Accurate Speed-of-Sound (SoS) reconstruction from acoustic waveforms is a cornerstone of ultrasound computed tomography (USCT), enabling quantitative velocity mapping that reveals subtle anatomical details and pathological variations often invisible in conventional imaging. However, practical utility is hindered by the limitations of existing algorithms; traditional Full Waveform Inversion (FWI) is computationally intensive, while current deep learning approaches tend to produce oversmoothed results lacking fine details. We propose DiffSOS, a conditional diffusion model that directly maps acoustic waveforms to SoS maps. Our framework employs a specialized acoustic ControlNet to strictly ground the denoising process in physical wave measurements. To ensure structural consistency, we optimize a hybrid loss function that integrates noise prediction, spatial reconstruction, and noise frequency content.

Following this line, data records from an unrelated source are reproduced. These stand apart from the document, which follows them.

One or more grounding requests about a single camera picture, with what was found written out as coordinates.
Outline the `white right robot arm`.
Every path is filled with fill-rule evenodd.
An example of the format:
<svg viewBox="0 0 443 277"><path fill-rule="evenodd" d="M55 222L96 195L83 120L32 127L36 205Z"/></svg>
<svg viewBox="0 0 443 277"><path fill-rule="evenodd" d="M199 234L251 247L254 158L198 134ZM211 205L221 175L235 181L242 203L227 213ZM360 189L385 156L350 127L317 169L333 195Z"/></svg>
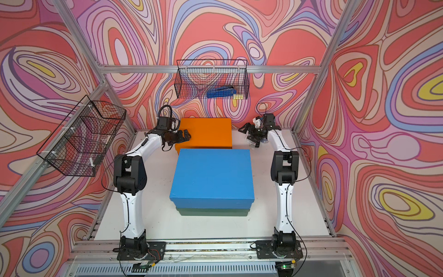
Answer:
<svg viewBox="0 0 443 277"><path fill-rule="evenodd" d="M274 149L270 176L277 194L276 226L270 240L258 240L252 248L258 259L301 259L303 253L292 215L293 191L299 173L299 152L289 147L276 125L258 127L246 123L239 131L246 134L255 146L267 139Z"/></svg>

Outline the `orange shoebox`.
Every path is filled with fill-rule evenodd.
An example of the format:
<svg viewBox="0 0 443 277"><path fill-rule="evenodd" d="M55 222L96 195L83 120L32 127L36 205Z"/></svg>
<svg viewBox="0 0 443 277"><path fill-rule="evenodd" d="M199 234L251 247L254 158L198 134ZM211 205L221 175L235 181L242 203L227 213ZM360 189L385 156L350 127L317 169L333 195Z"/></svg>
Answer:
<svg viewBox="0 0 443 277"><path fill-rule="evenodd" d="M191 139L175 145L178 154L182 149L232 149L233 147L231 119L229 118L183 118L180 130L187 130Z"/></svg>

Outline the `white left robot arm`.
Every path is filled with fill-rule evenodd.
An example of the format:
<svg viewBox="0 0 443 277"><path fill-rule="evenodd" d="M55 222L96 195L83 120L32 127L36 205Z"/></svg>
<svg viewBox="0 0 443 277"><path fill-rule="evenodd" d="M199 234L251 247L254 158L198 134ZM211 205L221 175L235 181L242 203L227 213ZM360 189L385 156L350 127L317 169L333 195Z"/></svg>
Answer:
<svg viewBox="0 0 443 277"><path fill-rule="evenodd" d="M187 130L151 130L132 150L115 157L113 184L121 195L125 221L116 249L119 261L150 259L158 262L163 258L161 254L150 256L152 248L143 225L142 196L148 181L144 163L158 148L190 139Z"/></svg>

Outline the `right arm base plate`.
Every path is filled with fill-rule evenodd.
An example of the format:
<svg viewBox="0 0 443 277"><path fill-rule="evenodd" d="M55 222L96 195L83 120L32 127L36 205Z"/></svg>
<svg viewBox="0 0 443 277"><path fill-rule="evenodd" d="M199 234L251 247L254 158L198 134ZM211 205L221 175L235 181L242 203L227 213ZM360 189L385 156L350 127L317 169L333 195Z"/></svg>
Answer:
<svg viewBox="0 0 443 277"><path fill-rule="evenodd" d="M296 240L289 244L277 244L271 240L259 240L255 245L258 259L294 259L304 257L300 241Z"/></svg>

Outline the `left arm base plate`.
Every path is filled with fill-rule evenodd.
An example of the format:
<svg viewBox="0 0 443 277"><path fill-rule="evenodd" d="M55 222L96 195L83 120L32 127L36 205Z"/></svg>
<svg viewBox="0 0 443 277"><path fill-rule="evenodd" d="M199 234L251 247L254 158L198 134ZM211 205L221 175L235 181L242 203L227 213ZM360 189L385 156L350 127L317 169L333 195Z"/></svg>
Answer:
<svg viewBox="0 0 443 277"><path fill-rule="evenodd" d="M119 248L117 260L119 261L161 261L165 256L166 242L151 241L145 245L123 246Z"/></svg>

To accelerate inference, we employ stochastic Denoising Diffusion Implicit Model (DDIM) sampling, achieving near real-time reconstruction with only 10 steps. Crucially, we exploit the stochastic generative nature of our framework to estimate pixel-wise uncertainty, providing a measure of reliability that is often absent in deterministic approaches. Evaluated on the OpenPros USCT benchmark, DiffSOS significantly outperforms state-of-the-art networks, achieving an average Multi-scale Structural Similarity of 0.957. Our approach provides high-fidelity SoS maps with a principled measure of confidence, facilitating safer and faster clinical interpretation.